ACTIVITY: Below is a listing to copy exactly; no image goes into the copy.
═══ GIVEN ENTRIES
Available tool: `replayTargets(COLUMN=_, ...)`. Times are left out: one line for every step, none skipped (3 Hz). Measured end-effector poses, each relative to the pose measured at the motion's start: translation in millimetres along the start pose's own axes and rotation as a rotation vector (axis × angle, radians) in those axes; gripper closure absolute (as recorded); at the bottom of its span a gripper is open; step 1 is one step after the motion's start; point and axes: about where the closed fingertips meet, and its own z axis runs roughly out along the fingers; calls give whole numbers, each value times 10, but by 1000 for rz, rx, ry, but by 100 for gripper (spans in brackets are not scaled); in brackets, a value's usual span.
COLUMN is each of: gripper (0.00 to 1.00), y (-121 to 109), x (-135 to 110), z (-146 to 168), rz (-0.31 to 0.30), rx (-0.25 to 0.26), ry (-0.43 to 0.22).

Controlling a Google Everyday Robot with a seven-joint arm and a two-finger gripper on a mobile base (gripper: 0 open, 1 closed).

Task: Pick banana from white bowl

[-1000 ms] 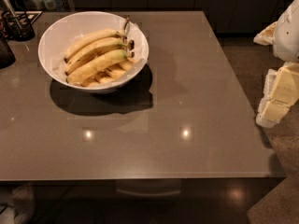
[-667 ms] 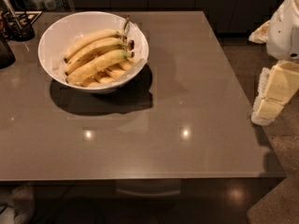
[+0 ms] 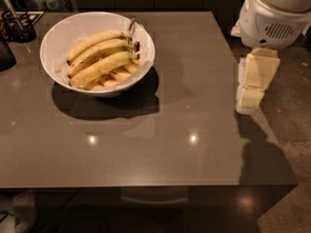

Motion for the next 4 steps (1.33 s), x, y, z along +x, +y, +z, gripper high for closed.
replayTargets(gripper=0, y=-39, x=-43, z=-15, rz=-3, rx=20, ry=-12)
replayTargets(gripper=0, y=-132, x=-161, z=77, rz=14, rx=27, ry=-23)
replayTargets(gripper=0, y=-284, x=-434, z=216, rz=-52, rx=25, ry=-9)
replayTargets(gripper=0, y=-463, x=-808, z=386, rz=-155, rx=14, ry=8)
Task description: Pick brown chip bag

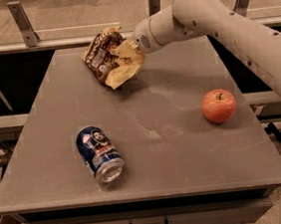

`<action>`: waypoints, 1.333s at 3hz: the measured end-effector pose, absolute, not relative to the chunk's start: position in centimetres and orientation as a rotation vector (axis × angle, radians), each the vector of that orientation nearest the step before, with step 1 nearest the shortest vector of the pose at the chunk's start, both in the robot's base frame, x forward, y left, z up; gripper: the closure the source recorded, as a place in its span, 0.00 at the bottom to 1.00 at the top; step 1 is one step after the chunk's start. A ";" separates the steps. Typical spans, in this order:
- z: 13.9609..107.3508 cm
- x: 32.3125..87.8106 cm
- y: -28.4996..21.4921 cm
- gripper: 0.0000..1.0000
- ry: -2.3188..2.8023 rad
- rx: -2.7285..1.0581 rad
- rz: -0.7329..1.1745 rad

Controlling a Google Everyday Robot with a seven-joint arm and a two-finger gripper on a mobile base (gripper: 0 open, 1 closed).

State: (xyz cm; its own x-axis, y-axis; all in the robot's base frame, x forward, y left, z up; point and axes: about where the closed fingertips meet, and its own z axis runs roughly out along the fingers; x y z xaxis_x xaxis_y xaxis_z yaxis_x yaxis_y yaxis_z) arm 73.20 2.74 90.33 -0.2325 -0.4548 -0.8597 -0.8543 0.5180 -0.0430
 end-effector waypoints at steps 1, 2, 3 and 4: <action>92.4 71.6 3.2 1.00 1.801 -1.109 0.574; 97.1 69.5 3.1 1.00 1.669 -1.136 0.594; 102.6 67.3 1.8 1.00 1.519 -1.158 0.591; 103.0 67.1 1.8 1.00 1.498 -1.168 0.585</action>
Offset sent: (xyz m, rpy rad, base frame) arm -0.0670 -0.0045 0.1391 0.1468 -0.2920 0.1817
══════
RESPONSE AREA:
Available tool: `replayTargets(COLUMN=_, ...)`. Times are left out: one line for every step, none skipped (3 Hz). Measured end-effector poses, each relative to the pose measured at the motion's start: translation in millimetres along the start pose's own axes and rotation as a rotation vector (axis × angle, radians) in those axes; gripper closure absolute (as recorded); at the bottom of its span a gripper is open; step 1 is one step after the motion's start; point and axes: about where the closed fingertips meet, and its own z axis runs roughly out along the fingers; calls give whole numbers, each value times 10, but by 1000 for rz, rx, ry, but by 100 for gripper (spans in brackets are not scaled); in brackets, a value's usual span.
COLUMN is each of: gripper (0.00 to 1.00), y (-121 to 109), x (-135 to 110), z (-146 to 168), rz (-0.31 to 0.30), rx (-0.25 to 0.26), ry (-0.43 to 0.22).

Controlling a Google Everyday Robot with a seven-joint arm and a two-finger gripper on a mobile base (gripper: 0 open, 1 closed).

Task: Pick banana from white bowl

[-1000 ms] 
[-667 ms] 
[+0 ms] 

Motion for the next 4 steps (1.33 s), x, y, z along +x, +y, +z, gripper high for closed.
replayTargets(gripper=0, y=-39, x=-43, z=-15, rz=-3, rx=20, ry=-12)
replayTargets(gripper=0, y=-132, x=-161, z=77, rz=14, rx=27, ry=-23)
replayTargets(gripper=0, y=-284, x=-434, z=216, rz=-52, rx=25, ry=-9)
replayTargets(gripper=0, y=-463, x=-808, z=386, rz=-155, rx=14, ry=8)
Task description: Pick brown chip bag


`<action>`: waypoints, 1.333s at 3hz: the measured end-effector pose, absolute, not relative to the chunk's start: position in centimetres and orientation as a rotation vector (axis × angle, radians), each the vector of that orientation nearest the step before, with step 1 nearest the shortest vector of the pose at the chunk's start, both in the robot's base frame, x forward, y left, z up; gripper: the closure the source recorded, as a place in its span, 0.00 at the bottom to 1.00 at the top; step 1 is one step after the chunk's start. A ";" separates the steps. Typical spans, in this order:
- z: 13.9609..107.3508 cm
- x: 32.3125..87.8106 cm
- y: -28.4996..21.4921 cm
- gripper: 0.0000..1.0000
- ry: -2.3188..2.8023 rad
- rx: -2.7285..1.0581 rad
- rz: -0.7329..1.1745 rad

Controlling a Google Everyday Robot with a seven-joint arm and a two-finger gripper on a mobile base (gripper: 0 open, 1 closed).

State: (xyz cm; its own x-axis, y-axis; all in the robot's base frame, x forward, y left, z up; point and axes: about where the closed fingertips meet, and its own z axis runs roughly out along the fingers; x y z xaxis_x xaxis_y xaxis_z yaxis_x yaxis_y yaxis_z) arm 73.20 2.74 90.33 -0.2325 -0.4548 -0.8597 -0.8543 0.5180 -0.0430
 end-effector waypoints at steps 1, 2, 3 and 4: <action>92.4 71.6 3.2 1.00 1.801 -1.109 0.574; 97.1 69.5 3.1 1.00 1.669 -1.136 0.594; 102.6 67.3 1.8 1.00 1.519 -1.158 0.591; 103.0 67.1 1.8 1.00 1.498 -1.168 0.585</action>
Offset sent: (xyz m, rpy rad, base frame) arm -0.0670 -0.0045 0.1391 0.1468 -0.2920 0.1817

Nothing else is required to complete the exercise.